WHAT TO DO =
Extract each line of the data and write it out again exactly.
-- Opening Marker --
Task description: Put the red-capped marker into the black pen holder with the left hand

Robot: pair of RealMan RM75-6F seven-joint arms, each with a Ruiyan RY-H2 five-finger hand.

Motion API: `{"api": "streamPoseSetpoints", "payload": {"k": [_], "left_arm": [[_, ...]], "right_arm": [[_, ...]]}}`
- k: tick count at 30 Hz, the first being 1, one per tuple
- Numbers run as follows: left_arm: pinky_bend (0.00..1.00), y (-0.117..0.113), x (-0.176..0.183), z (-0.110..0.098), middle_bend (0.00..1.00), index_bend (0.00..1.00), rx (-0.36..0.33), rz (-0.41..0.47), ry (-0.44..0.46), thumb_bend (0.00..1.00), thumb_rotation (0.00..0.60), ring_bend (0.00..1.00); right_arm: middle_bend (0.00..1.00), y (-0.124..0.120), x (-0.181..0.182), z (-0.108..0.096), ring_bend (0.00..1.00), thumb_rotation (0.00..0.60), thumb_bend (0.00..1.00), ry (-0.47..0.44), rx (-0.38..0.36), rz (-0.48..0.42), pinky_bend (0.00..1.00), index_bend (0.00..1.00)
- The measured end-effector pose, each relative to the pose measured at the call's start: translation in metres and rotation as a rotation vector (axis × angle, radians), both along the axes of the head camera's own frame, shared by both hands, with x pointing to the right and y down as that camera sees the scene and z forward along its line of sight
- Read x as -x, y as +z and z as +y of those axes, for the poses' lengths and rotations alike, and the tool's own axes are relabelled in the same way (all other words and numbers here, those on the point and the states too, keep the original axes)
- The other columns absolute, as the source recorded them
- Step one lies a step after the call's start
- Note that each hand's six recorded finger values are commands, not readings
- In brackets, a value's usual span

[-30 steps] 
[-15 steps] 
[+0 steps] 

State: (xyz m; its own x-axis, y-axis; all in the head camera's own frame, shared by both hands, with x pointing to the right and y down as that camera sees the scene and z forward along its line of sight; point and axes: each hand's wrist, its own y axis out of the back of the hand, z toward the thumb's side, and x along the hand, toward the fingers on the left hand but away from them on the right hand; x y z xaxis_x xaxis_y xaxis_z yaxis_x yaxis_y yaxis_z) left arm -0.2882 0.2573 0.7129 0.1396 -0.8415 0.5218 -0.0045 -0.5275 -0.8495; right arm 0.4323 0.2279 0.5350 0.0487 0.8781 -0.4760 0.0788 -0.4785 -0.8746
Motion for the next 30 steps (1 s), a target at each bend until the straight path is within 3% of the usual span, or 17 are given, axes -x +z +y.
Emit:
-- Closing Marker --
SOLUTION FOR THIS EXERCISE =
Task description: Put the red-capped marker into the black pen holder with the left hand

Robot: pair of RealMan RM75-6F seven-joint arms, each with a Ruiyan RY-H2 five-finger hand.

Motion API: `{"api": "streamPoseSetpoints", "payload": {"k": [_], "left_arm": [[_, ...]], "right_arm": [[_, ...]]}}`
- k: tick count at 30 Hz, the first being 1, one per tuple
- Numbers run as follows: left_arm: pinky_bend (0.00..1.00), y (-0.117..0.113), x (-0.176..0.183), z (-0.110..0.098), middle_bend (0.00..1.00), index_bend (0.00..1.00), rx (-0.36..0.33), rz (-0.41..0.47), ry (-0.44..0.46), thumb_bend (0.00..1.00), thumb_rotation (0.00..0.60), ring_bend (0.00..1.00); right_arm: middle_bend (0.00..1.00), y (-0.124..0.120), x (-0.181..0.182), z (-0.108..0.096), ring_bend (0.00..1.00), thumb_rotation (0.00..0.60), thumb_bend (0.00..1.00), ry (-0.47..0.44), rx (-0.38..0.36), rz (-0.48..0.42), pinky_bend (0.00..1.00), index_bend (0.00..1.00)
- The measured end-effector pose, each relative to the pose measured at the call's start: translation in metres and rotation as a rotation vector (axis × angle, radians), both along the axes of the head camera's own frame, shared by both hands, with x pointing to the right and y down as that camera sees the scene and z forward along its line of sight
- Read x as -x, y as +z and z as +y of those axes, for the poses' lengths and rotations alike, and the tool's own axes are relabelled in the same way (all other words and numbers here, those on the point and the states too, keep the original axes)
- The other columns absolute, as the source recorded them
- Step one lies a step after the call's start
- Note that each hand's six recorded finger values are commands, not readings
- In brackets, a value's usual span

[-30 steps] 
[-15 steps] 
[+0 steps] 

State: (xyz m; its own x-axis, y-axis; all in the head camera's own frame, shared by both hands, with x pointing to the right and y down as that camera sees the scene and z forward along its line of sight; point and axes: each hand's wrist, its own y axis out of the back of the hand, z toward the thumb's side, and x along the hand, toward the fingers on the left hand but away from them on the right hand; x y z xaxis_x xaxis_y xaxis_z yaxis_x yaxis_y yaxis_z) left arm -0.2882 0.2573 0.7129 0.1396 -0.8415 0.5218 -0.0045 -0.5275 -0.8495; right arm 0.4323 0.2279 0.5350 0.0487 0.8781 -0.4760 0.0788 -0.4785 -0.8746
Motion for the next 30 steps (1 s), a target at each bend until the straight path is within 3% of the usual span, or 17 are given, axes -x +z +y.
Emit:

No additional answer is expected.